Mendoza
Siempre que se habla de la muerte del arte o del fin de la novela se producen malentendidos estupendos. Ni los vendedores de pinceles ni los libreros van a morirse de hambre. Lo que ha cambiado no es el arte o la novela en sí, sino el aficionado al arte y el lector de novelas. Pero, claro, si se dice "el lector ha muerto", queda un poco raro.Arthur Koestler fue apresado por los franquistas en 1937. Durante medio año vivió condenado a muerte, incomunicado y oyendo cómo fusilaban cada noche a sus compañeros de presidio. Poco le faltó para enloquecer. Pero en el penal de Sevilla había un bibliotecario, personaje fascinante, que se apiadó de su agonía. Tras un mes de contar las horas que le llevaban al paredón, cayó en sus manos un libro, la autobiografía de Stuart Mill. "Lo leí", dice, "con devoción y fervor. Apenas entendía una cuarta parte del texto, pero eso aumentaba mi placer. Supongo que los romanos leían así, devotamente, apenas unos centímetros de sus pergaminos al día". Lo hizo durar cuanto pudo. Durante la lectura, su muerte quedaba en suspenso.

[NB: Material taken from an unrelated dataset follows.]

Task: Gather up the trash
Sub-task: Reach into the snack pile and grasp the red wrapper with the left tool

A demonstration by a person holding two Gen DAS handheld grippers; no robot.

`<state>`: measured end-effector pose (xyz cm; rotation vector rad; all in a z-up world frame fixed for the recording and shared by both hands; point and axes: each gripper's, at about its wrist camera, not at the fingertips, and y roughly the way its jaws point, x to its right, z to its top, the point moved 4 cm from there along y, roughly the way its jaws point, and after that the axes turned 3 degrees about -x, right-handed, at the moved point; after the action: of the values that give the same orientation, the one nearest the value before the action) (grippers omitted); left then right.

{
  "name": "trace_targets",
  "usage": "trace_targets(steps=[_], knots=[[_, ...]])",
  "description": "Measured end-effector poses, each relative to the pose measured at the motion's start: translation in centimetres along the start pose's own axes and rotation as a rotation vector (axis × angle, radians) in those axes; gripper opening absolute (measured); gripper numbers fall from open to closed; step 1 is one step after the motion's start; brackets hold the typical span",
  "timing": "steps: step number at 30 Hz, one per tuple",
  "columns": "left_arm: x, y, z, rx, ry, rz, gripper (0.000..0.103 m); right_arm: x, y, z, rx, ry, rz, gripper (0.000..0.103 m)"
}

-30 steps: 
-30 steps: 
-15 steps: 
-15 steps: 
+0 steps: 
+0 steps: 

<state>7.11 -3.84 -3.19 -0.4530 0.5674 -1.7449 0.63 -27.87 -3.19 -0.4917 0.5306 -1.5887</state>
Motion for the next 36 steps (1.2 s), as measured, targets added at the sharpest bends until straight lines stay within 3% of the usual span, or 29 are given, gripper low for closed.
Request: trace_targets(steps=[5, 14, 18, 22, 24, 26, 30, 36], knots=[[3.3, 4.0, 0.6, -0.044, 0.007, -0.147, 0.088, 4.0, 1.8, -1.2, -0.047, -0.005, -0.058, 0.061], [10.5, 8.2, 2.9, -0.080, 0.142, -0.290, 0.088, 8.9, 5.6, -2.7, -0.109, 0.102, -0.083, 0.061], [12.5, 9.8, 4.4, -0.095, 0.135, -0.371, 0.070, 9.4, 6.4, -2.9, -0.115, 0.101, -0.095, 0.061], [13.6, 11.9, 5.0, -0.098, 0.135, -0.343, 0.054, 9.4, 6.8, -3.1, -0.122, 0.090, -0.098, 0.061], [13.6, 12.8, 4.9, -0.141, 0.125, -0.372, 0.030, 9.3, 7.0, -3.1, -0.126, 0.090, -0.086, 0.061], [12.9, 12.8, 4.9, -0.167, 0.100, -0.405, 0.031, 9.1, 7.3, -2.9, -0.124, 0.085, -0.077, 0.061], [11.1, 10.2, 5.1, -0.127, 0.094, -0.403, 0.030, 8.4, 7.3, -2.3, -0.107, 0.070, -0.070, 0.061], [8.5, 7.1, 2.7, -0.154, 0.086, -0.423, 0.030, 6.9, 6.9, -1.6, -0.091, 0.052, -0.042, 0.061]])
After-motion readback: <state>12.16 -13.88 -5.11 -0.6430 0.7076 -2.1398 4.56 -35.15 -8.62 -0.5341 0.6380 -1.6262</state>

El acabamiento de las artes, el fin de la novela, no es una excusa para artistas y novelistas sin talento, ni mucho menos un invento de los intelectuales (como gustan creer otros intelectuales), sino una transformación histórica de los aficionados y los lectores. Ya no hay lectores romanos que lean con devoción diez líneas cada día y disfruten aunque sólo entiendan una cuarta parte; así leyó todavía Eliot Ulises. Tampoco hay lectores que lean como condenados a muerte; así leían todavía nuestros abuelos cuando la letra era sagrada. Pero ya no lo es. Los jóvenes actuales usan otros rituales para distraer la agonía. Lo dijo Mendoza en Santander, y unos primaveras creyeron que pretendía birlarles el billetero.